Daedalus made two sets of wings out of wax and feathers – one for himself and one for his son, Icarus. The artist warned his son not to fly too high, but Icarus paid no attention. He climbed so close to the sun that the wax on his wings melted, and he fell out of the sky. The myth threatened to become a reality in 1954, when British actor and technician Peter Foy pushed stage-flying beyond its limits by sending Mary Martin soaring up past the stage-lights in Jerome Robbins’ production of Peter Pan. Until that time, all Peter Pans had swung from a pulley, which reduced the range of their flight the higher they rose. As a result, the performers had trouble flying in sync with the music until Foy found a simple solution: He added another pulley to make “The Inter-Related Pendulum.” One drum controlled the range of the flight, giving the performer the freedom to span the breadth of a stage and even sweep out over the audience at any height. With this invention’s success, Foy bowed out of his acting career to dedicate himself to making performers fly with increasing versatility. He called the company Flying By Foy.

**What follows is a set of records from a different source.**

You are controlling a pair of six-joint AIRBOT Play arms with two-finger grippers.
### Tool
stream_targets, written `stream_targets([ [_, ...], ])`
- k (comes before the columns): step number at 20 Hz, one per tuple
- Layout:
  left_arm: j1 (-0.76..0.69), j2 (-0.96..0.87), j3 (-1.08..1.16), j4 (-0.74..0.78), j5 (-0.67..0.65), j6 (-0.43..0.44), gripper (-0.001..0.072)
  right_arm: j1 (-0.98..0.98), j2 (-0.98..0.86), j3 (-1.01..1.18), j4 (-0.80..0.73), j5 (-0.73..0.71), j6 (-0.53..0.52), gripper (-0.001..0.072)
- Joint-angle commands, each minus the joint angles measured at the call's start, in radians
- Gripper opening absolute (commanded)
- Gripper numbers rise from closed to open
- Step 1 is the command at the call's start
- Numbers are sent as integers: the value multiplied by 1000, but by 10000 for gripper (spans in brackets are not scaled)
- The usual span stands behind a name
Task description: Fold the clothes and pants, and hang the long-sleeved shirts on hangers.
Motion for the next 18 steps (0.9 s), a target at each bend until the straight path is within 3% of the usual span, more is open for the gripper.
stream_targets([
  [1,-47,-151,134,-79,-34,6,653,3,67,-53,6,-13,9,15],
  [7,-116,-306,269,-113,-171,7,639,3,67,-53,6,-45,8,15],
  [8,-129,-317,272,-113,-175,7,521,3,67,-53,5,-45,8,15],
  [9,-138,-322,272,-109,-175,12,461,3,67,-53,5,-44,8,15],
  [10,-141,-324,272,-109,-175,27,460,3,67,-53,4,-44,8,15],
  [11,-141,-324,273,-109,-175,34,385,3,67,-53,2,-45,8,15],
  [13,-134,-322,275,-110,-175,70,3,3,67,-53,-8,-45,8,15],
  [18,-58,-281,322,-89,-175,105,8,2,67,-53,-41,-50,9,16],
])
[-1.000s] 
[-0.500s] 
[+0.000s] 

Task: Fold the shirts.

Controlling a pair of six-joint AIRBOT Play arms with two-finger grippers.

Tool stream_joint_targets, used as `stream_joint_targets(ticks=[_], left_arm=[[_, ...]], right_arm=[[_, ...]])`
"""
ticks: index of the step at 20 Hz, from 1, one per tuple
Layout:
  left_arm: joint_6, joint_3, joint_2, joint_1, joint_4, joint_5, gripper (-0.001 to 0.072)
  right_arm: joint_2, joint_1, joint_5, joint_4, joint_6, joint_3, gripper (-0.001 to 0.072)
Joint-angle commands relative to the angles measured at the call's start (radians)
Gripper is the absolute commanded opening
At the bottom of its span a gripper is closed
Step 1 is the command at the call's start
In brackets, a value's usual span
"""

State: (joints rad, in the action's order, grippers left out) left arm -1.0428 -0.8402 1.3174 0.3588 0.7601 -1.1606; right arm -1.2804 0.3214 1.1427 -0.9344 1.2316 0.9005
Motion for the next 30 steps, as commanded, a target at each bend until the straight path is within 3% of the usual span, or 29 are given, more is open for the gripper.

Though flight is seen as a modern wonder, it is not a new phenomenon in theatre. Euripides’s Medea took off in her chariot in 431 B.C., soaring above Corinth after her rampage against Jason. As other playwrights followed suit, picking up their characters by crane, Antiphanes, a comic poet, mocked the tragedians’ use of the deus ex machina, hauling gods in by machine to tie up their plots: “[T]ragic poets lift up a machine as readily as a finger, when they haven’t anything more to say.” Martha Clarke will use Peter Foy’s innovations to explore A Midsummer Night’s Dream. This production’s flight director, David Hale, describes Flying By Foy’s system as a form of dance, and Peter Foy calls his technicians “airographers.” David Hale is working with Clarke to direct Midsummer’s fairies around the A.R.T.’s air space. The pair has worked together before, flying angels out over the audience in her 1985 production, The Garden of Earthly Delights. More recently, they made characters glide across the stage in Hans Christian Andersen, a play performed in San Francisco. Beyond lowering deities into a scene to fix its conflicts, Peter Foy’s machines let characters such as Peter Pan and the fairies stir up mischief in theatre spaces all over the world. Sarah McDonough is the A.R.T.’s Literary Intern.